Paul Stoney [Executive Director, Hill District, YMCA]: What Ms. Bush is saying about continuity in the community is true. Institutions have come to lower income communities with these avenging souls; they’re there maybe two or three months, and then unfortunately they have to leave. Last semester Joe Mertz’s students trained several of my staff people in using computers. We needed that and couldn’t afford to pay for it. Carnegie Mellon certainly had the resources and expertise, but more importantly, they had the commitment to stay with us over a 15 week period, then follow up from beginning to end. That’s what’s necessary.

And you can’t come in with a very “look down your nose” attitude, or as if institutions don’t have a history. Because our institutions, like the YMCA which has been on the same corner for 80 years, are very adept at smelling out an opportunity that is a one-way situation. So I think any opportunity has to make it a continuous opportunity. I have children in five projects and 400 people come to my facility. Those are the people that I ask, “are these people real?” And that’s the answer I think is most important. Those children can tell whether or not someone is sincere and whether or not there’s going to be any continuity. So I’m proud to work with Carnegie Mellon.

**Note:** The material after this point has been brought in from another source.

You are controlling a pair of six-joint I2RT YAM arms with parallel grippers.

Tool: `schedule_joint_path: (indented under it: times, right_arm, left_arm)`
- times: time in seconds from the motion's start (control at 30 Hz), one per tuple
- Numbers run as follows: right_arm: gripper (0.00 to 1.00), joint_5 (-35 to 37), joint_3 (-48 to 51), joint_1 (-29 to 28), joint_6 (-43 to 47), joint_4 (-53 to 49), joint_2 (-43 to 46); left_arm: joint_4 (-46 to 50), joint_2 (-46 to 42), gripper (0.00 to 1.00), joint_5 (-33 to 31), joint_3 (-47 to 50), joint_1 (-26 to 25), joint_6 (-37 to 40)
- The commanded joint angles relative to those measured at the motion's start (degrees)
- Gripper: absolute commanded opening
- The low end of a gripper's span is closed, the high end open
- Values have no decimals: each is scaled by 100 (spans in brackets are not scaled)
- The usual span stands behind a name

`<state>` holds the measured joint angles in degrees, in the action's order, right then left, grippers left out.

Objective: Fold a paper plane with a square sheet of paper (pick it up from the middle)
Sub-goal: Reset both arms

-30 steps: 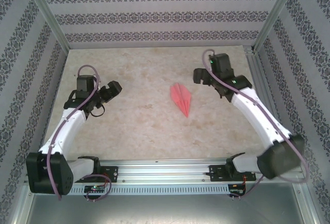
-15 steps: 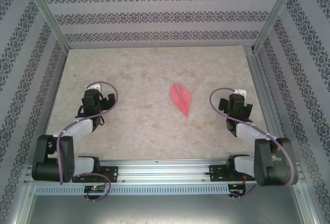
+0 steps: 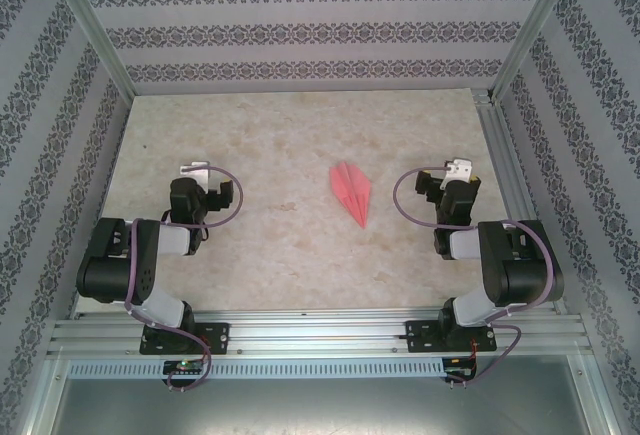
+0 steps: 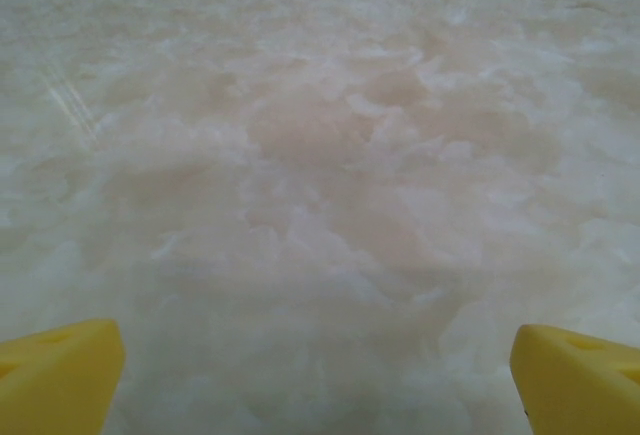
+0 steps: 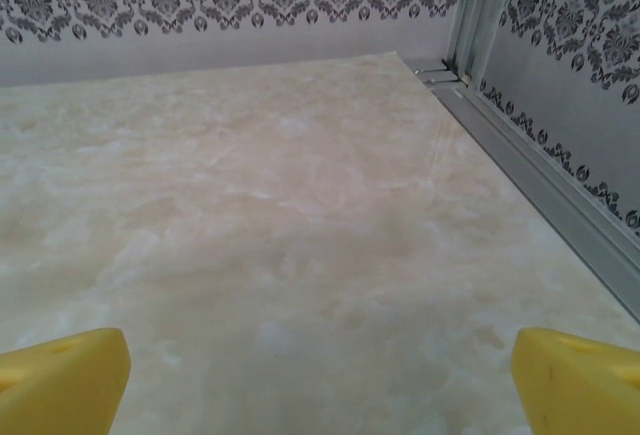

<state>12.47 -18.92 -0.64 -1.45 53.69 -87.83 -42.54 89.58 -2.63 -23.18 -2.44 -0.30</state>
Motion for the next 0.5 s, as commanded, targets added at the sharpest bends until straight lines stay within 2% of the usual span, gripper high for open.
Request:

Figure Out Our Mutual Resources

Shirley Heath: Here’s another example from our research of kids in a YMCA basketball team who had been trained in asset mapping. They said, we’re not going to take expertise one way, thank you. We have to be able to sit down and work with the computer people (who were involved in their study program) so that we give them as well as they give us. What they eventually worked out was the kids came up with nine topics they wanted to study and said, we’ll do the research if you help us figure out how to get it up on the computer. We want a unit on the finances of the NBA; we want a unit on the chemistry of making of uniforms in the sports industry. The computer people were dumbfounded because they hadn’t thought about having to get involved in this. Then they had to tap other resources—librarians, basketball players, the medical clinic—they wanted a unit on neurophysiology so that they could actually be wired, if you will, while they were doing certain kinds of exercises. So a whole series of computer-based units were developed. But it was truly a two-way operation and those units went out to be used in a number of high schools as supplementary science units.

But it’s very important to keep this notion, that you must never be a one-way street. In all the cases we have worked with it was never a










situation in which the power institution did the grant. It was always, sit down, have a conversation, start small, let’s figure out how we both bring resources to the table.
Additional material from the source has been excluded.